It is also important to note that, in terms of “competition” between the pore-fluid pressure and hydrostatic pressure, a glacial low sea-level stand presents a setting that promotes the occurrence of submarine landslides. For the Sea of Marmara, no measurements of pore pressure exist in the literature. Thus, long-term piezometer monitoring in the high-risk areas is urgently recommended.

Conclusions

In this study of the late glacial Tuzla submarine landslide in the Sea of Marmara, radiocarbon datings on two cores indicate that the landslide occurred about 17 14C ka b.p. At this time, the Sea of Marmara was a lake and the water level was at least 85 m lower than today. Manned submersible dives helped to confirm the existence of southward-dipping black shales in the slope area that evidently are an important factor facilitating landslide motion. The black shales are Silurian in age and the onland extrapolation of the submarine-based evidence indicates that the western part of the slide probably consists of younger Palaeozoic rocks. This connection with the land geology also suggests that WNW-striking faults associated with the Hercynian orogeny and their secondary structures may have been reactivated to play an auxiliary role in this slide event.

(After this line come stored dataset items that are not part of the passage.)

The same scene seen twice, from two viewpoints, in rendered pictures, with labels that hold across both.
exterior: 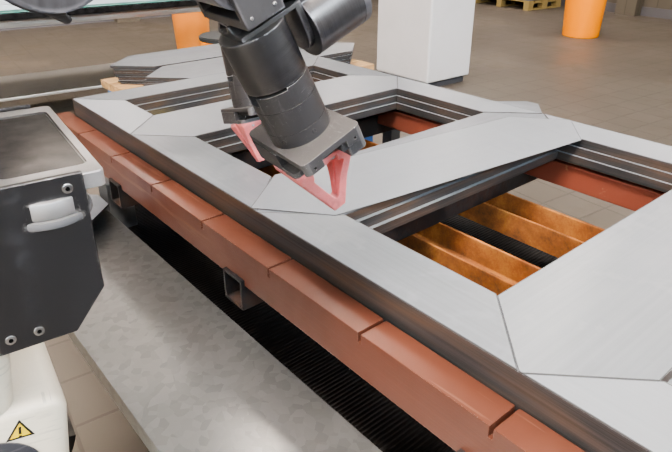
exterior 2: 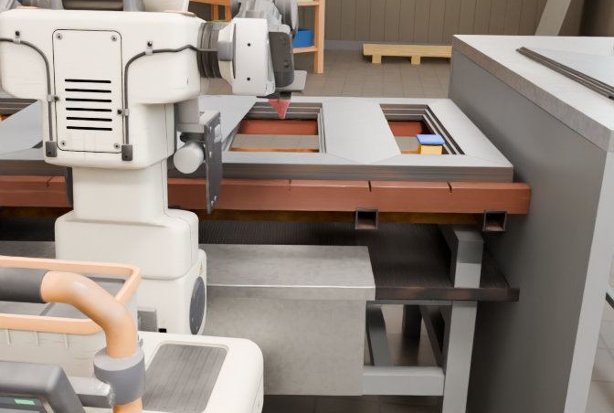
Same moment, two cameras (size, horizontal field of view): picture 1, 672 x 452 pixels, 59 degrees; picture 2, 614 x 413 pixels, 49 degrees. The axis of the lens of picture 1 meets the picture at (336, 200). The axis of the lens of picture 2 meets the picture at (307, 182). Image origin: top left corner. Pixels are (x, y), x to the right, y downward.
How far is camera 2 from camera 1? 1.12 m
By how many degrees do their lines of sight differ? 46
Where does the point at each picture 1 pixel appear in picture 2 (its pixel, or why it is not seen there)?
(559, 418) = (386, 174)
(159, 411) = not seen: hidden behind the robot
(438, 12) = not seen: outside the picture
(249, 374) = (213, 252)
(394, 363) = (314, 188)
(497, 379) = (356, 174)
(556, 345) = (365, 156)
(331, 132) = (298, 76)
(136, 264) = (45, 249)
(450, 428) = (349, 201)
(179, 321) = not seen: hidden behind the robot
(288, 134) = (289, 79)
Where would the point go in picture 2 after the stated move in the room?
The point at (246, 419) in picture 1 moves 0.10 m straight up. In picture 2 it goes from (240, 262) to (239, 219)
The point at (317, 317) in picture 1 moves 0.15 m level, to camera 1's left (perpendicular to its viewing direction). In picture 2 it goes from (255, 193) to (205, 211)
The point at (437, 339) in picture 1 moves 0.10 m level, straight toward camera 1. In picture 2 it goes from (322, 173) to (352, 185)
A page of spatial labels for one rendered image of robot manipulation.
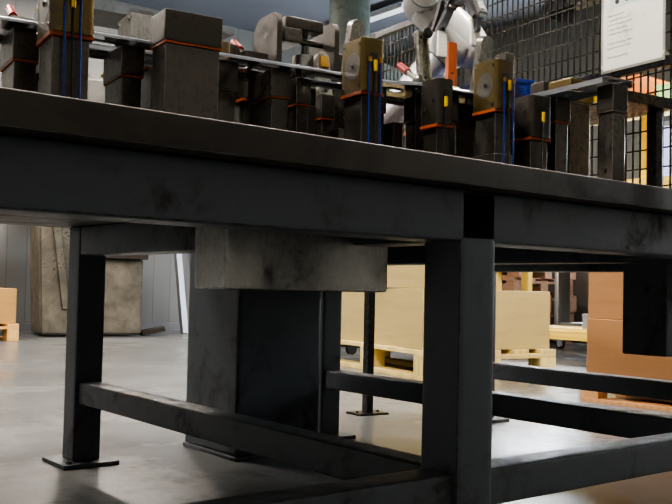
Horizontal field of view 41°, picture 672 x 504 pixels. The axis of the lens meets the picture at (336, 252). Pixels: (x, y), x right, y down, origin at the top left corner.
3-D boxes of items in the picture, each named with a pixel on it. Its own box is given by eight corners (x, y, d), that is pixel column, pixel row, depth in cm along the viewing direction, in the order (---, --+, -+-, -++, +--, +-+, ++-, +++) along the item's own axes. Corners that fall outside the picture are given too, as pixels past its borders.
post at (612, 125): (612, 208, 207) (613, 82, 208) (595, 209, 211) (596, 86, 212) (627, 209, 209) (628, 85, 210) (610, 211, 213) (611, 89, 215)
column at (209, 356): (182, 445, 285) (188, 235, 287) (264, 437, 304) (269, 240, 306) (234, 461, 261) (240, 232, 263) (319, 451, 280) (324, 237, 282)
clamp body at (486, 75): (501, 207, 206) (504, 55, 207) (468, 210, 216) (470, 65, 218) (523, 209, 209) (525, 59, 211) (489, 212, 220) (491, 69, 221)
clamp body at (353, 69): (365, 197, 190) (368, 32, 192) (336, 201, 201) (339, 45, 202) (391, 199, 194) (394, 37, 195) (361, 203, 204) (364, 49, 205)
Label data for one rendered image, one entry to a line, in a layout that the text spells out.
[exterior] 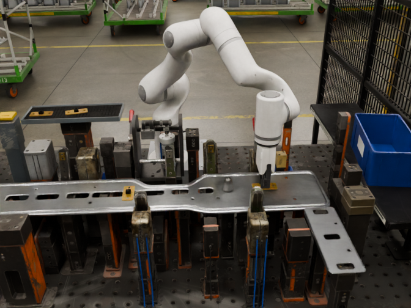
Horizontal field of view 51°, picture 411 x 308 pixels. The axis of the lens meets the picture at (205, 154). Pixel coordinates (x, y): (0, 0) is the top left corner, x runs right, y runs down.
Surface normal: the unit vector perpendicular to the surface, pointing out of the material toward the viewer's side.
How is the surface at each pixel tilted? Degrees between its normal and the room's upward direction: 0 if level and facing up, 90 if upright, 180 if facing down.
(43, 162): 90
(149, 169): 0
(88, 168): 90
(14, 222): 0
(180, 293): 0
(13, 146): 90
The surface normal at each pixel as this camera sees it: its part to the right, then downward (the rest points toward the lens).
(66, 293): -0.01, -0.87
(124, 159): 0.04, 0.49
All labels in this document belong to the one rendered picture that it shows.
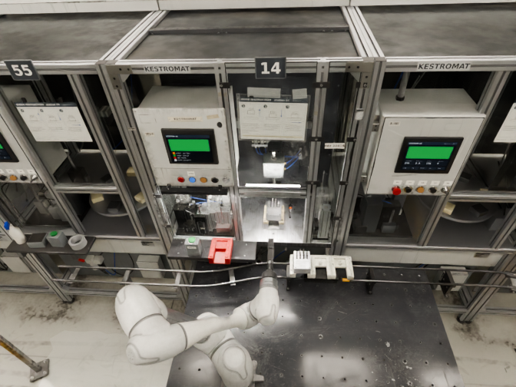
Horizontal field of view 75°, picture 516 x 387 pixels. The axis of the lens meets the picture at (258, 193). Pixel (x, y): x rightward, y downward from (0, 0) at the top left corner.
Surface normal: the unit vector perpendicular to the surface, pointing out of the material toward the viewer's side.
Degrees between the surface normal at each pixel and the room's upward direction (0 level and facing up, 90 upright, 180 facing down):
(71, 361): 0
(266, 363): 0
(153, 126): 90
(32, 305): 0
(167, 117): 90
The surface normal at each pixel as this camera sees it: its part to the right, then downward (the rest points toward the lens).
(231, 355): 0.04, -0.67
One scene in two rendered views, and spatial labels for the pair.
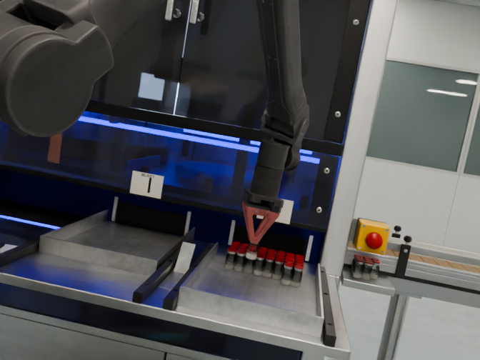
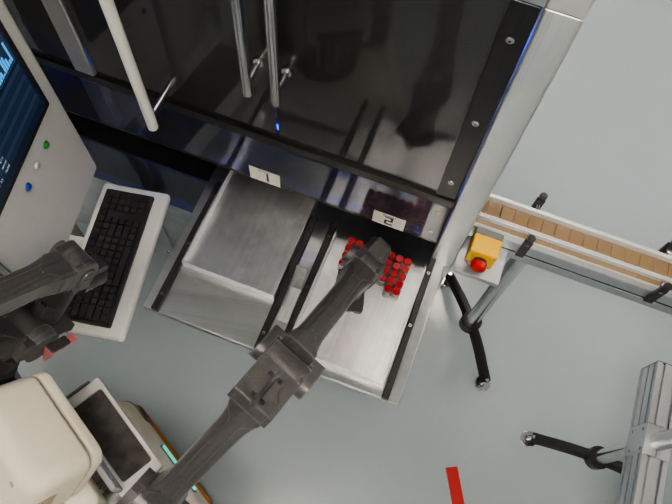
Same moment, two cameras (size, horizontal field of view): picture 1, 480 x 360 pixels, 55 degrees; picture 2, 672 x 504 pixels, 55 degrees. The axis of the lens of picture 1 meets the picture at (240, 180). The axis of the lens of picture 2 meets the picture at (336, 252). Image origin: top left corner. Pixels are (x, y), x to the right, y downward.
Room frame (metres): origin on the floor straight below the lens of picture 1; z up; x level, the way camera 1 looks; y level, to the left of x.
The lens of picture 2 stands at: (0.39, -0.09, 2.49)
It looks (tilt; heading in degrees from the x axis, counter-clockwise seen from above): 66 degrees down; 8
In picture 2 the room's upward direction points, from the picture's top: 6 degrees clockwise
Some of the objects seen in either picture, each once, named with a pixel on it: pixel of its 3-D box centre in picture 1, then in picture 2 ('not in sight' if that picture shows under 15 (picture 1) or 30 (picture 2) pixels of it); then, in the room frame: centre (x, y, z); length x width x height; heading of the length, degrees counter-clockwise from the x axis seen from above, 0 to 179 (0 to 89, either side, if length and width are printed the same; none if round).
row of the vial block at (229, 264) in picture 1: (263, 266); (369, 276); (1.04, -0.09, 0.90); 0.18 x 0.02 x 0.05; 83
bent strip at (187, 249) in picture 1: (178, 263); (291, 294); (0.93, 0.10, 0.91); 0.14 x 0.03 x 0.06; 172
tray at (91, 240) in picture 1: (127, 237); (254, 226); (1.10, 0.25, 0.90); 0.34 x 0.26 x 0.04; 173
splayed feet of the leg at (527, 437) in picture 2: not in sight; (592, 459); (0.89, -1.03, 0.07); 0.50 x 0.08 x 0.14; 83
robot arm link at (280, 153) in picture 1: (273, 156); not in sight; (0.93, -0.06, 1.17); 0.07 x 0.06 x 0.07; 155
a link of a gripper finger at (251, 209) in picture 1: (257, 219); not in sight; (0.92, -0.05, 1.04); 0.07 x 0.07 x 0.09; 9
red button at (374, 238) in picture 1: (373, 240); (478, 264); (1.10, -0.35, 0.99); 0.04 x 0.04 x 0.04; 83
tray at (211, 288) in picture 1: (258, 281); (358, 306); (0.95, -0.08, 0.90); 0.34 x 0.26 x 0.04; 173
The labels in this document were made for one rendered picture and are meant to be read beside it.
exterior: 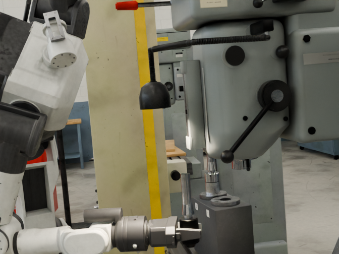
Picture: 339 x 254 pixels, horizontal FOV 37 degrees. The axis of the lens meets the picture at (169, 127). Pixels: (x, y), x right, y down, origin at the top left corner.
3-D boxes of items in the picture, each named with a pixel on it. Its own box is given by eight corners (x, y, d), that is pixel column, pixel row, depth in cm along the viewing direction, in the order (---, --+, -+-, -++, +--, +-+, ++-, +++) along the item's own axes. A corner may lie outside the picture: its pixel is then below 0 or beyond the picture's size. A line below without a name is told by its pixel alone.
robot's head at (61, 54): (47, 73, 130) (53, 53, 122) (38, 42, 134) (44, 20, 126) (72, 72, 133) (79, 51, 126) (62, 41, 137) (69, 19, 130)
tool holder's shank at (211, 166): (205, 172, 166) (202, 139, 165) (212, 171, 168) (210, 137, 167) (210, 174, 163) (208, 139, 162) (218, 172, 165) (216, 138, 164)
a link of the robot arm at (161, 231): (173, 220, 121) (124, 223, 122) (176, 260, 122) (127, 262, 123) (177, 207, 133) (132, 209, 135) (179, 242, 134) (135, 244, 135)
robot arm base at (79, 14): (35, 40, 156) (21, 21, 145) (49, 3, 159) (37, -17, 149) (80, 50, 154) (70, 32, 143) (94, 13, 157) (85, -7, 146)
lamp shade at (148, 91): (134, 109, 118) (131, 82, 118) (160, 106, 122) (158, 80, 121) (150, 109, 112) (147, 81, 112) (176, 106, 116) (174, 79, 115)
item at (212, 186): (203, 193, 167) (202, 176, 167) (214, 190, 169) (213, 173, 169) (211, 195, 163) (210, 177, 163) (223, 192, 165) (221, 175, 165)
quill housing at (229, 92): (216, 166, 113) (205, 20, 110) (195, 153, 133) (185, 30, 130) (297, 157, 116) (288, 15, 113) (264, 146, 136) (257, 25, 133)
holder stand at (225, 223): (219, 272, 151) (214, 206, 149) (193, 250, 172) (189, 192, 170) (256, 264, 155) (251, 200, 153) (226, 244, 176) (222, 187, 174)
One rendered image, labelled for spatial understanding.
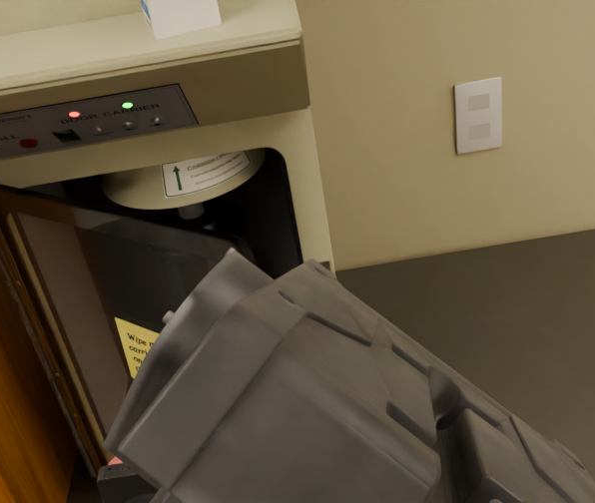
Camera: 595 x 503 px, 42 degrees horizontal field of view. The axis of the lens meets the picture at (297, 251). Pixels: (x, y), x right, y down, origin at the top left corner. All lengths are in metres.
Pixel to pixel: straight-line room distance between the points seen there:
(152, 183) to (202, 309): 0.60
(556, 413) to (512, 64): 0.51
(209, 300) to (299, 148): 0.56
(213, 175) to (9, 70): 0.24
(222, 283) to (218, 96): 0.46
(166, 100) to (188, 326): 0.46
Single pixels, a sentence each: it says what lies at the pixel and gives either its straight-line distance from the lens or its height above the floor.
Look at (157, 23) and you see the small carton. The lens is 0.60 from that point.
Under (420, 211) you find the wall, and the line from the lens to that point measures 1.29.
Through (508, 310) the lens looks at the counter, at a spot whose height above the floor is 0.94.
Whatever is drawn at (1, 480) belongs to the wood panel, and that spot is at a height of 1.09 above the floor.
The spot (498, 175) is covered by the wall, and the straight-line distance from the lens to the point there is 1.29.
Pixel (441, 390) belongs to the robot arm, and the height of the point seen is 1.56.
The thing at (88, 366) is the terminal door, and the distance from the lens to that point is 0.81.
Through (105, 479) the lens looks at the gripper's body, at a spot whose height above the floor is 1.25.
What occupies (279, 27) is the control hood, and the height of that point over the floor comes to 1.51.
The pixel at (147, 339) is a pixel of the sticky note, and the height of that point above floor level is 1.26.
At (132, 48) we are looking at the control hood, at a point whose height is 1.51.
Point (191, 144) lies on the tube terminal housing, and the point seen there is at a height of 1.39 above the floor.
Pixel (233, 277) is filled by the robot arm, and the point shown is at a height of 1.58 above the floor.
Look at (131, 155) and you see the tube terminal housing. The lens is 0.73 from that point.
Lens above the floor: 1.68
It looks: 33 degrees down
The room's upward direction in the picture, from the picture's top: 10 degrees counter-clockwise
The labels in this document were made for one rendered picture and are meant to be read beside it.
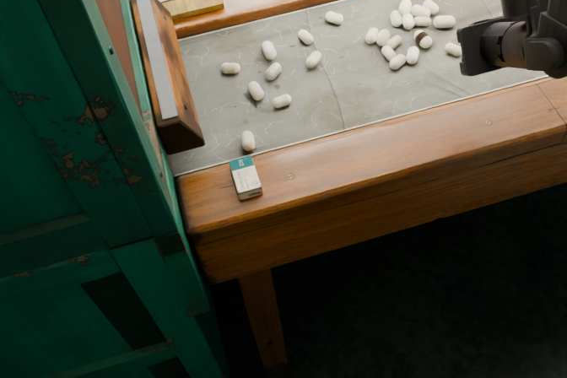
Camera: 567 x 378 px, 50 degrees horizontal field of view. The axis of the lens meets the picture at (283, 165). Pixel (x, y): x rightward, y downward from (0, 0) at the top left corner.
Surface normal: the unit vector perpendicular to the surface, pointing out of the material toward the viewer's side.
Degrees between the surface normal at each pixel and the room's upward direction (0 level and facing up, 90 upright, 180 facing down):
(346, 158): 0
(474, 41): 49
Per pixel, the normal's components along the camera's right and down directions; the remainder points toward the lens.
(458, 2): -0.07, -0.58
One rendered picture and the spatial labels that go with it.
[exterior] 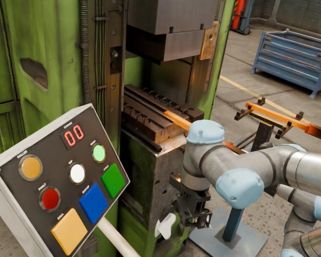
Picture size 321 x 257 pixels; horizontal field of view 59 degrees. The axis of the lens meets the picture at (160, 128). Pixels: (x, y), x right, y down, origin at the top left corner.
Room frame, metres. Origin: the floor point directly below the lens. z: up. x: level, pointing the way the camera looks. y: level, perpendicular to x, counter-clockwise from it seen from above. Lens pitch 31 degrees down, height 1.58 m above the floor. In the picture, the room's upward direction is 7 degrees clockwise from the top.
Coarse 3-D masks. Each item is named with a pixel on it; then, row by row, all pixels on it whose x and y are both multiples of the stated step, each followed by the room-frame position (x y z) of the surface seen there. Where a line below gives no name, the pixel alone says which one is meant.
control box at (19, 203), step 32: (64, 128) 0.60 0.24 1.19; (96, 128) 0.69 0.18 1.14; (0, 160) 0.45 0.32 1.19; (64, 160) 0.54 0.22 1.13; (96, 160) 0.62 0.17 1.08; (0, 192) 0.40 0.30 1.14; (32, 192) 0.43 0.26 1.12; (64, 192) 0.49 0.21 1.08; (32, 224) 0.39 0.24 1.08; (96, 224) 0.50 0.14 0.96; (32, 256) 0.39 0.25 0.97; (64, 256) 0.39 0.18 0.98
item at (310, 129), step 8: (248, 104) 1.36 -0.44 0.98; (264, 112) 1.30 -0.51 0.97; (272, 112) 1.29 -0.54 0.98; (280, 120) 1.25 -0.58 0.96; (288, 120) 1.23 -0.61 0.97; (296, 120) 1.23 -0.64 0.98; (304, 128) 1.18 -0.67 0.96; (312, 128) 1.17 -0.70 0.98; (320, 128) 1.15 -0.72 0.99; (320, 136) 1.14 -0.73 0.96
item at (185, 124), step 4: (164, 112) 1.09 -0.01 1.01; (168, 112) 1.10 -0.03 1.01; (168, 116) 1.08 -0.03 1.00; (172, 116) 1.06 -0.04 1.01; (176, 116) 1.07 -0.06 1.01; (176, 120) 1.04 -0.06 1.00; (180, 120) 1.03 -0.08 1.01; (184, 120) 1.04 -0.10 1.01; (180, 124) 1.02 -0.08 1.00; (184, 124) 1.01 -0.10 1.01; (188, 124) 1.01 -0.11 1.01; (184, 128) 1.01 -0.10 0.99; (188, 128) 1.00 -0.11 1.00; (228, 144) 0.88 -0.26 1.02; (232, 144) 0.89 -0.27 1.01; (232, 148) 0.86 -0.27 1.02; (236, 148) 0.86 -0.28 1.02; (236, 152) 0.84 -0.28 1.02; (240, 152) 0.84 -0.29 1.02; (244, 152) 0.84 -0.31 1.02
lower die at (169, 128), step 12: (132, 96) 1.23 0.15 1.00; (144, 96) 1.24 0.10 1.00; (132, 108) 1.14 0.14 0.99; (144, 108) 1.14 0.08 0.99; (168, 108) 1.17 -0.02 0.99; (132, 120) 1.07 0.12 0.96; (156, 120) 1.05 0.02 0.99; (168, 120) 1.06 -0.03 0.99; (144, 132) 1.01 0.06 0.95; (156, 132) 0.97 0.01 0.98; (168, 132) 1.02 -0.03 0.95; (180, 132) 1.08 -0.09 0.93
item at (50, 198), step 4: (44, 192) 0.45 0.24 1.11; (48, 192) 0.46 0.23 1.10; (52, 192) 0.47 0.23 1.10; (56, 192) 0.47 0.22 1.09; (44, 196) 0.45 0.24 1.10; (48, 196) 0.45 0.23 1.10; (52, 196) 0.46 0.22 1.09; (56, 196) 0.47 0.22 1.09; (44, 200) 0.44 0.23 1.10; (48, 200) 0.45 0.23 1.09; (52, 200) 0.45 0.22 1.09; (56, 200) 0.46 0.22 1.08; (44, 204) 0.43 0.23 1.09; (48, 204) 0.44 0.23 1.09; (52, 204) 0.45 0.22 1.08; (56, 204) 0.45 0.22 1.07; (48, 208) 0.44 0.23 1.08; (52, 208) 0.44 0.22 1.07
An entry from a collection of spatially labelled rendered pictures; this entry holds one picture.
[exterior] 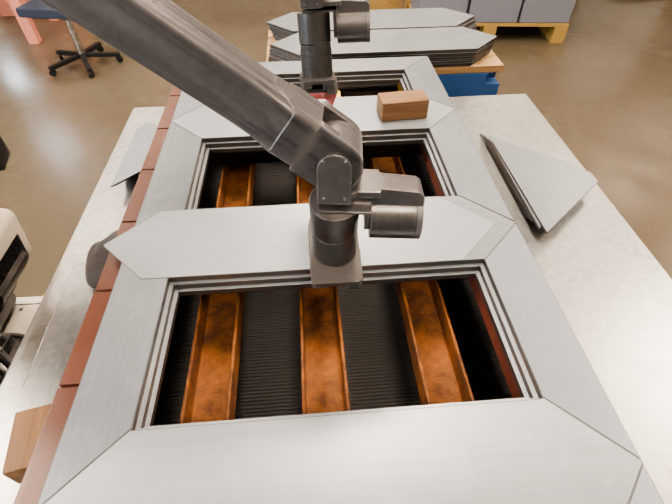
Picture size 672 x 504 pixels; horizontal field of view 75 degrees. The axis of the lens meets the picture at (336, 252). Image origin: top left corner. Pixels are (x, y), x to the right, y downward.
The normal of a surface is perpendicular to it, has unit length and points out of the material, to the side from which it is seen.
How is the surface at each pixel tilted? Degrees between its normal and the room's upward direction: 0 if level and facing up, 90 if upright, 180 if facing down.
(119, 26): 85
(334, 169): 83
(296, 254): 0
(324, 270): 13
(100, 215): 0
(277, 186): 0
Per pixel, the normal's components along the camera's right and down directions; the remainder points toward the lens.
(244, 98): -0.04, 0.57
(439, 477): 0.00, -0.69
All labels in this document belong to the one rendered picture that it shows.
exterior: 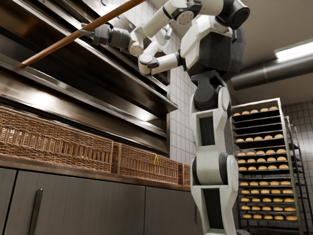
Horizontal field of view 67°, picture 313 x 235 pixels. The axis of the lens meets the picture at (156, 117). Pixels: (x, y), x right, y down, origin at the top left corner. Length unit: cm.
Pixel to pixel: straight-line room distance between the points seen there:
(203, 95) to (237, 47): 35
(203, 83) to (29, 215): 88
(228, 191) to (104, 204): 50
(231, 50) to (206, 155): 55
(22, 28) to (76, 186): 101
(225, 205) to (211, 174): 13
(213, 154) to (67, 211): 61
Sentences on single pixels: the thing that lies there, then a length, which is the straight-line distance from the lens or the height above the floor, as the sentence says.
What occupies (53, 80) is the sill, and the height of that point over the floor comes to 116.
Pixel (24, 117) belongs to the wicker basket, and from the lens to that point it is 88.
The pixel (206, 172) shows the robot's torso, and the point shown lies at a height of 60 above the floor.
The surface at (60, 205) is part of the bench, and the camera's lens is 87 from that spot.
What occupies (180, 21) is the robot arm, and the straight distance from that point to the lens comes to 109.
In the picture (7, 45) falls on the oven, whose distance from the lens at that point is 173.
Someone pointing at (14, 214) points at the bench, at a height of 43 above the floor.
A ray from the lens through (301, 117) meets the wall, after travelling 573.
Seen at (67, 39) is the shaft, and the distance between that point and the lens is 125.
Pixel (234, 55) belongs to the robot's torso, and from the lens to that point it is 131.
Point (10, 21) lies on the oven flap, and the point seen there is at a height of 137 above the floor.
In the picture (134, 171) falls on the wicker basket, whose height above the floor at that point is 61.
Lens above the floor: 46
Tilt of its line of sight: 20 degrees up
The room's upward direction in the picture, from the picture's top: 2 degrees clockwise
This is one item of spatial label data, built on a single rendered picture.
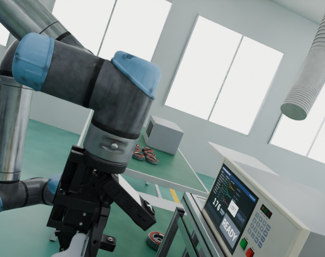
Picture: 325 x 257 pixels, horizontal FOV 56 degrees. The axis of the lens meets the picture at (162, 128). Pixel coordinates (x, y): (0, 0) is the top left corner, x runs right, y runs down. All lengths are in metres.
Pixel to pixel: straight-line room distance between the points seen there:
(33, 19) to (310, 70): 1.79
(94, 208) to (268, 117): 5.77
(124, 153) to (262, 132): 5.77
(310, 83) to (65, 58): 1.78
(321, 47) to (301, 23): 4.10
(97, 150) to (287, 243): 0.45
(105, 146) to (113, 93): 0.07
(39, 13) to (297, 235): 0.62
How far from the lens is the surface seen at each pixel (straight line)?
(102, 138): 0.43
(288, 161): 6.61
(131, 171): 2.33
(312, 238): 0.71
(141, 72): 0.42
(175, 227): 1.22
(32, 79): 0.44
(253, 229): 0.81
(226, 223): 0.93
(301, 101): 1.99
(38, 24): 0.57
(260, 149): 6.24
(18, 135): 0.87
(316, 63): 2.15
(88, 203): 0.47
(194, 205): 1.11
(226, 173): 1.00
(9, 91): 0.86
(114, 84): 0.42
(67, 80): 0.43
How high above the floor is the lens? 1.50
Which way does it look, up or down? 10 degrees down
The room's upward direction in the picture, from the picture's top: 21 degrees clockwise
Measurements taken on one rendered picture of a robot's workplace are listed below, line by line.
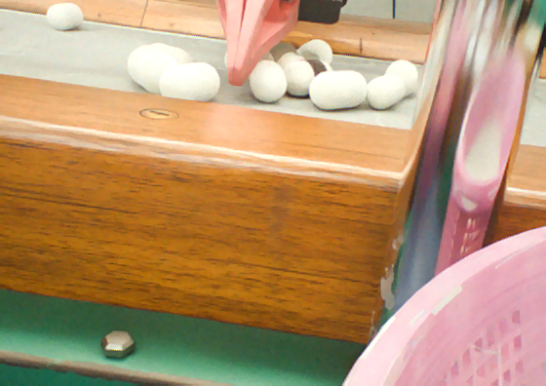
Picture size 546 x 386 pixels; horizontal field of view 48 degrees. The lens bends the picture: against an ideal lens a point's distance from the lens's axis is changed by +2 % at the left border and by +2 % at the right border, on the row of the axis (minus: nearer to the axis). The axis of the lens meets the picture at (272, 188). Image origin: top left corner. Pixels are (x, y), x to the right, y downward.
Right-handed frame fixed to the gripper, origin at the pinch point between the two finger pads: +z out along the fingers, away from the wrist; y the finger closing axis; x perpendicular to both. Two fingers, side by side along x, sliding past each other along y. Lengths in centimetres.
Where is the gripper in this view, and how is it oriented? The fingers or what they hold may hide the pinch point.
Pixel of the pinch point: (237, 64)
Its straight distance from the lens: 31.3
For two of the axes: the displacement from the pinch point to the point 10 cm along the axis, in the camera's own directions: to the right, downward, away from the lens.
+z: -1.5, 8.7, -4.7
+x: -0.2, 4.7, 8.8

Multichannel seismic sections from various sources give satisfactory visual evidence of the geometry of the landslide. Another interesting point concerning particular seismic sections from the SeisMarmara project is that these revealed the existence of very large, older landslide masses at the same location, but buried beneath the northern part of the Çınarcık Basin. The upper surface of this mass corresponds with a basin-wide transparent reflector. This possibly indicates that during the MIS 6 sea-level lowstand (∼127–160 ka b.p.) there were multiple submarine landslides in the area.

Using the information from the seismic sections, a simple calculation of the velocity of the slide was carried out. Assuming an average slide thickness of about 30 m, and choosing a water level 85 m shallower than today, the semi-spectral hydrodynamic modelling showed that the maximum wave height for the slide would have exceeded 15 m over the deep basin. This finding has important implications for tsunami risk assessments in the Sea of Marmara.